Tom Van Brunt from the carrier St. Lo was “circling the carrier at a distance, watching other planes land, when a red streak flew past his greenhouse canopy. The startling appearance of a Japanese insignia painted on a wide white wing was Van Brunt’s first indication that enemy aircraft were near. He almost collided with the Japanese plane as it descended toward the St. Lo.“
“Shortly before eleven a.m. Taffy 3 came under wholesale kamikaze attack. The Japanese Army Air Corps had debuted this horrific new mode of warfare earlier that morning, when six imperial planes took off from bases on Davao and attacked Thomas Sprague’s Taffy 1 task unit. (There are two Spragues in this theater of war: very confusing! Ziggy Sprague is the commander of Taffy 3; Thomas Sprague is the commander of Taffy 1, which was providing cover for MacArthur’s landing. And these two are NOT RELATED) One struck the escort carrier Santee, starting a huge blaze that raged in the hangar deck for about ten minutes. Only the expert marksmanship of gunners aboard the Suwannee, the Sangamon, and the Petrof Bay let them avoid similar hits.

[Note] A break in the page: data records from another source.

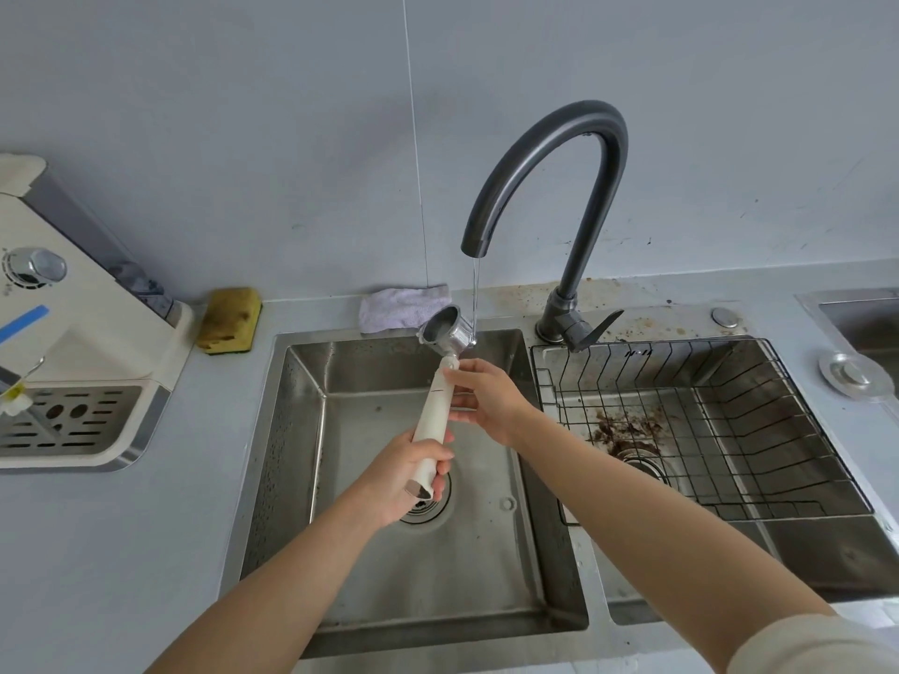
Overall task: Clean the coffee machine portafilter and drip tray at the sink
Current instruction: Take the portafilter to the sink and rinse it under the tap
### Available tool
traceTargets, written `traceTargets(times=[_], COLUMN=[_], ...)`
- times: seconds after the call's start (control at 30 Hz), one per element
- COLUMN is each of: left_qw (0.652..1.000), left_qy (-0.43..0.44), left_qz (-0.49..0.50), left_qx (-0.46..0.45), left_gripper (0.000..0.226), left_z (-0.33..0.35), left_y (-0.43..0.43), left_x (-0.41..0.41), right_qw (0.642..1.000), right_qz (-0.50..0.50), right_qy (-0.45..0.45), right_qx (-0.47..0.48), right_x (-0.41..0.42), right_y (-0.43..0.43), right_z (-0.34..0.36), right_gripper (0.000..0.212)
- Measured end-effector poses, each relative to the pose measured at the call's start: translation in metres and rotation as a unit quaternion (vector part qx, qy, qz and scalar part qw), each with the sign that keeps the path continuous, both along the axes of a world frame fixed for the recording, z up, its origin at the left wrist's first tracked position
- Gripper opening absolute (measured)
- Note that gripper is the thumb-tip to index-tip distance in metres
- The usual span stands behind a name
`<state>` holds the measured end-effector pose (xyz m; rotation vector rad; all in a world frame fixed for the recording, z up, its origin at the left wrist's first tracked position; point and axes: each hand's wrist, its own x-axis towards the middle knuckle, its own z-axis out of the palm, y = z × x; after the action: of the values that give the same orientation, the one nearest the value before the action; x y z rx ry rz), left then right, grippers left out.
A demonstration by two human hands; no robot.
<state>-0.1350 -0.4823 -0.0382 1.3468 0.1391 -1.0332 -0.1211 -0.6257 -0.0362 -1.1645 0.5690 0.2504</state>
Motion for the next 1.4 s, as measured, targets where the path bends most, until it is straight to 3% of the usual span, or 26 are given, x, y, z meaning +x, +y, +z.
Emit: traceTargets(times=[0.23,0.47,0.6,0.8,0.97,1.4], left_qw=[0.996,0.993,0.993,0.988,0.986,0.991], left_qy=[0.038,-0.004,-0.039,-0.084,-0.092,-0.083], left_qz=[-0.068,-0.117,-0.115,-0.125,-0.136,-0.109], left_qx=[-0.05,-0.032,0.004,0.016,0.038,0.008], left_gripper=[0.038,0.055,0.063,0.04,0.039,0.042], left_z=[-0.008,-0.012,-0.015,-0.014,-0.015,-0.008], left_y=[0.006,0.006,0.002,-0.009,-0.017,-0.039], left_x=[0.0,0.005,0.011,0.015,0.018,0.036], right_qw=[0.999,0.998,0.992,0.971,0.957,0.958], right_qz=[-0.007,-0.032,-0.042,-0.036,-0.022,-0.027], right_qy=[-0.02,-0.029,-0.033,-0.043,-0.057,-0.079], right_qx=[0.035,-0.033,-0.118,-0.231,-0.284,-0.273], right_x=[-0.002,-0.004,-0.001,0.008,0.01,0.028], right_y=[-0.005,-0.006,-0.008,-0.007,-0.005,-0.019], right_z=[0.004,0.003,0.008,0.008,0.007,0.022], right_gripper=[0.008,0.014,0.031,0.031,0.037,0.038])
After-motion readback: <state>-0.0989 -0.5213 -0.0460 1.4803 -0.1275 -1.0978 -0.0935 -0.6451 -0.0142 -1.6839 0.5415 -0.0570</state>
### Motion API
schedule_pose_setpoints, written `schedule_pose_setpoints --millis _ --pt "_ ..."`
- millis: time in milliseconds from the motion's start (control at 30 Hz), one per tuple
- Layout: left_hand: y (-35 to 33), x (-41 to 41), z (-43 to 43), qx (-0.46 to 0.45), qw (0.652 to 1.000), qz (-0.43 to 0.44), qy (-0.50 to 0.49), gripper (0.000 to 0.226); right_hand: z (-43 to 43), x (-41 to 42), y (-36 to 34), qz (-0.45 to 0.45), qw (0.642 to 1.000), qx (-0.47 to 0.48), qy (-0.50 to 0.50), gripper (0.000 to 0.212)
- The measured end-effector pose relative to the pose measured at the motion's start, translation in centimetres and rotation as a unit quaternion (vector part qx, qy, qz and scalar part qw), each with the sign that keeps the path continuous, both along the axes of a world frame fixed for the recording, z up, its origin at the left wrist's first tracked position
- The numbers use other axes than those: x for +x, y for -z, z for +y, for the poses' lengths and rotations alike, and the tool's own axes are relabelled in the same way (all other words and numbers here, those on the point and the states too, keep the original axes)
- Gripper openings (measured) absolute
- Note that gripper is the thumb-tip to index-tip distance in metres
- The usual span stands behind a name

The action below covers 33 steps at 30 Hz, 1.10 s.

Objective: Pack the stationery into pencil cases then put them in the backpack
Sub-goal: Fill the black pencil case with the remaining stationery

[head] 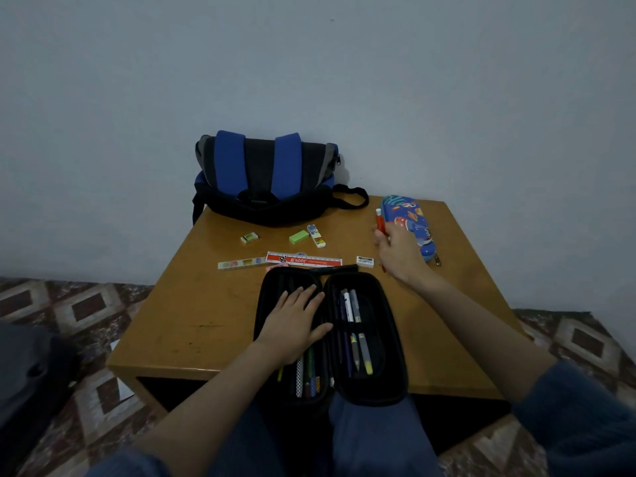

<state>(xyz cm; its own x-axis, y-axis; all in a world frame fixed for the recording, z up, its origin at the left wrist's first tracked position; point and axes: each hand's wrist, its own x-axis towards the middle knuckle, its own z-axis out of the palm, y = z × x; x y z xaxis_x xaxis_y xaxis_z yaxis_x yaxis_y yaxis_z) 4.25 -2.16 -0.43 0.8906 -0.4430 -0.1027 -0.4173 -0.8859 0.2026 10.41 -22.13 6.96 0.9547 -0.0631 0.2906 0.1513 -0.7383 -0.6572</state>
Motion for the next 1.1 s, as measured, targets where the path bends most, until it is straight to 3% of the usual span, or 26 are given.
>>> schedule_pose_setpoints --millis 167,333,533,833,1100 --pt "-0.8 -0.3 -0.4 -0.037 0.999 -0.020 0.030 0.065 -0.3 -0.8 -0.2 0.043 0.999 -0.023 -0.007 0.029" --pt "-0.1 -0.5 -1.4 -0.046 0.998 0.020 0.043 0.067 -0.6 -0.9 0.8 0.079 0.996 -0.032 -0.020 0.023" --pt "1.1 -0.3 -1.6 -0.036 0.999 0.011 0.028 0.067 -0.7 -0.8 1.9 0.119 0.991 0.047 -0.029 0.055" --pt "1.2 -0.5 -1.6 -0.038 0.999 -0.003 0.024 0.067 -0.1 0.1 2.3 0.156 0.984 0.079 -0.025 0.049" --pt "1.4 -0.5 -1.6 -0.050 0.999 0.001 0.020 0.067 -0.3 0.1 3.0 0.253 0.965 0.062 -0.036 0.047"
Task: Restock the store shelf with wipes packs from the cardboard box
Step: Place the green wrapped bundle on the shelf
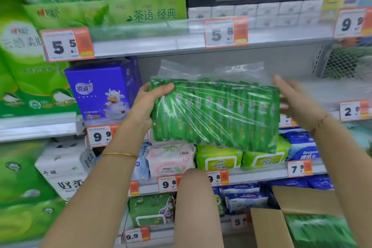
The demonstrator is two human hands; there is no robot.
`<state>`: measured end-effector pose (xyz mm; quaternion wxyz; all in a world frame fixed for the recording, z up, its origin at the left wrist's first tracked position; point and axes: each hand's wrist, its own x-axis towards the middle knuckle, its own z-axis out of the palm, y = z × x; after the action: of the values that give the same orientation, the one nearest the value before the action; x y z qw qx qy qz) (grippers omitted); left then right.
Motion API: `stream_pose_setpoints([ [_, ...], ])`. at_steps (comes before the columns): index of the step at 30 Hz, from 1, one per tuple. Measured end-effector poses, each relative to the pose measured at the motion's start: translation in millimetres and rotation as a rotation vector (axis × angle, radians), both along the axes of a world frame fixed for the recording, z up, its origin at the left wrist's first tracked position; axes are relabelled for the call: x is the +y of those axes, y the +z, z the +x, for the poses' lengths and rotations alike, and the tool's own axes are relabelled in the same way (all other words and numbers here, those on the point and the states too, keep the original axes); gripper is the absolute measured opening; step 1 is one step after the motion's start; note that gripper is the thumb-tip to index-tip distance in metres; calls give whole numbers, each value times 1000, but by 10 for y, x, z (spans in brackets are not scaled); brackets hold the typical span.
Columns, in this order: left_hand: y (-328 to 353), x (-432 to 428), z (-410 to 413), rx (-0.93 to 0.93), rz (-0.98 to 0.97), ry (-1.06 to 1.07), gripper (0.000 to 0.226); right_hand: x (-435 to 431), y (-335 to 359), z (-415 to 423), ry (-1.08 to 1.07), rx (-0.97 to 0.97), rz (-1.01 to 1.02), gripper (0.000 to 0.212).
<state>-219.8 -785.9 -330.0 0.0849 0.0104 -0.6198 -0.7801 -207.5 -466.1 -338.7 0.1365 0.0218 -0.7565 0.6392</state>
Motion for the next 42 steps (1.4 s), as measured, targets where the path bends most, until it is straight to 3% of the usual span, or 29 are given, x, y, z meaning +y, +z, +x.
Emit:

At 10:50 five more aircraft flying from airdromes on Luzon arrived over Taffy 3 and plummeted like osprey . . . “
“A Zero, a bomb under each wing, rose up, nosed over, and plunged into the flight deck. One or both bombs went off” just as eight planes were being reloaded. Piled around them was “enough weaponry to blow a small town out of existence: eight torpedoes, six depth charges, fifteen 500-lb. bombs, forty 100-pounders, and some 1,400 rounds of .50-caliber ammunition.“The Last Stand of the Tin Can Sailors, p. 351
It took only one Japanese plane, but the aim of that pilot was true: straight into the bridge. And the St. Lo went down.
That reminds self of another set of planes . . .
Once again, stellar stellar writing from James D. Hornfischer. There is no reason he needed to summon imagery for the red streaks. Nevertheless, “plummeted like osprey” is a hell of a metaphor, just sayin’
And the list of ammunition, instead of just saying: the whole hangar went up in flames.